AIM OF THE TASK
Omit all pictures, then repeat the listing exactly.
===== STORED DATA =====
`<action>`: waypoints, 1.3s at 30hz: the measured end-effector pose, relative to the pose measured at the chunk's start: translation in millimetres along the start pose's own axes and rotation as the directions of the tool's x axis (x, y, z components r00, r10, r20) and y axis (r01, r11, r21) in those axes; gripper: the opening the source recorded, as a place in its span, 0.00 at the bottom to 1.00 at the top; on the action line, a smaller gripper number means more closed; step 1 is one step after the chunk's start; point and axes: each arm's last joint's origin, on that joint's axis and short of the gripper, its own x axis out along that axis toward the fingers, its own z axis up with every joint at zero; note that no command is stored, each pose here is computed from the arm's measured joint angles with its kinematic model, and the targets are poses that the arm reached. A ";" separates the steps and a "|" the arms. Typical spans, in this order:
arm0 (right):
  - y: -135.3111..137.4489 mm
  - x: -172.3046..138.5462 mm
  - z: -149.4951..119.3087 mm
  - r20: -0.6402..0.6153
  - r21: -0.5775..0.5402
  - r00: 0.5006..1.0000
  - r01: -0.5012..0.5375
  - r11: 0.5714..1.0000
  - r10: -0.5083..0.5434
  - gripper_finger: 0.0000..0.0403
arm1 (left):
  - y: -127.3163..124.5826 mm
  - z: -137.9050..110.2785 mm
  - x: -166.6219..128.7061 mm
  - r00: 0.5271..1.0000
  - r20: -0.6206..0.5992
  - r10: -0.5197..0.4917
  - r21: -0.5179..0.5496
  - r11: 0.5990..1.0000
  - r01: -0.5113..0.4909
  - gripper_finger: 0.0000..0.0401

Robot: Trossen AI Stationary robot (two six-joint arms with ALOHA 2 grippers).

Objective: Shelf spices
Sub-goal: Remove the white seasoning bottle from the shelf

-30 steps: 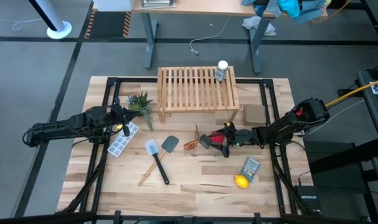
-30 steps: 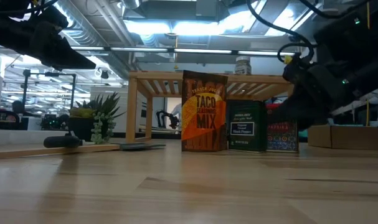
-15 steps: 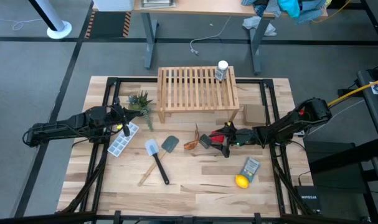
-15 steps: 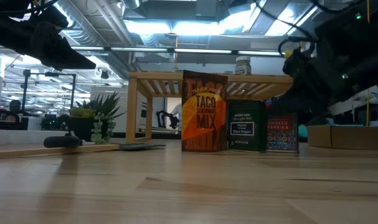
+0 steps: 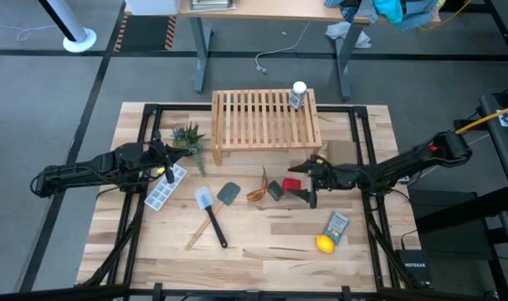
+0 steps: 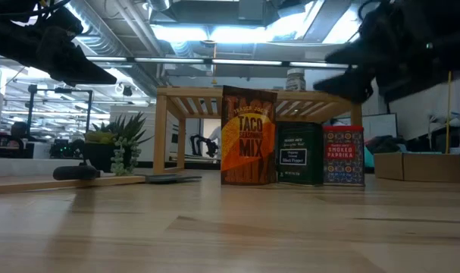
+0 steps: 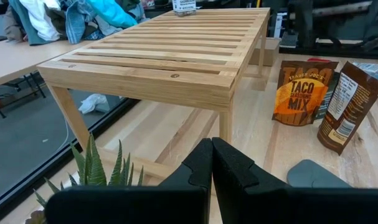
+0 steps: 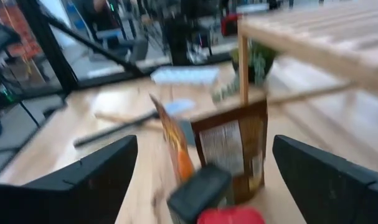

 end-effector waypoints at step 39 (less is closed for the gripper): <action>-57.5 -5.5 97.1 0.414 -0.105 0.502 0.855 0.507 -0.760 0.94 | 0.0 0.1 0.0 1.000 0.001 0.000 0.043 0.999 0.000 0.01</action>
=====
RESULT
`<action>`: waypoints, 1.3s at 30hz: the measured end-effector pose, relative to the pose measured at the chunk's start: translation in millimetres along the start pose's own axes and rotation as the directions of the tool's x axis (x, y, z components r00, r10, r20) and y axis (r01, r11, r21) in those axes; gripper: the opening the source recorded, as a place in its span, 0.00 at the bottom to 1.00 at the top; on the action line, a smaller gripper number means more closed; step 1 is one step after the chunk's start; point and axes: each arm's last joint's origin, on that joint's axis and short of the gripper, its own x axis out along that axis toward the fingers, its own z axis up with every joint at zero; note that no command is stored, each pose here is computed from the arm's measured joint angles with its kinematic model, and the targets are poses that the arm reached. A ";" separates the steps and a "|" the arms. Typical spans, in this order:
arm0 (right):
  - y: -135.3111..137.4489 mm
  - x: -172.3046..138.5462 mm
  - z: -149.4951..119.3087 mm
  - r20: -0.6402..0.6153
  - r21: -0.5775..0.5402
  - r00: 0.5006..1.0000
  - r01: -0.5012..0.5375
  - r11: 0.5714..1.0000
  - r10: -0.5083..0.5434
  - gripper_finger: 0.0000..0.0403
arm1 (left):
  - y: -127.3163..124.5826 mm
  - z: -137.9050..110.2785 mm
  - x: -166.6219..128.7061 mm
  - r00: 0.5271..1.0000
  - r20: -0.6206..0.5992
  - r10: -0.5197..0.4917
  - r21: -0.5179..0.5496
  - r11: 0.5990..1.0000
  - r01: -0.5113..0.4909
  - gripper_finger: 0.0000..0.0401

Robot: Trossen AI Stationary robot (two six-joint arms with ALOHA 2 grippers).

Objective: Shelf spices
Sub-goal: Remove the white seasoning bottle from the shelf

-30 steps: 
-30 steps: 
-15 steps: 
-15 steps: 
+0 steps: 
+0 steps: 
+0 steps: 
+0 steps: 

 end-effector waypoints at step 39 (less is closed for the gripper): <action>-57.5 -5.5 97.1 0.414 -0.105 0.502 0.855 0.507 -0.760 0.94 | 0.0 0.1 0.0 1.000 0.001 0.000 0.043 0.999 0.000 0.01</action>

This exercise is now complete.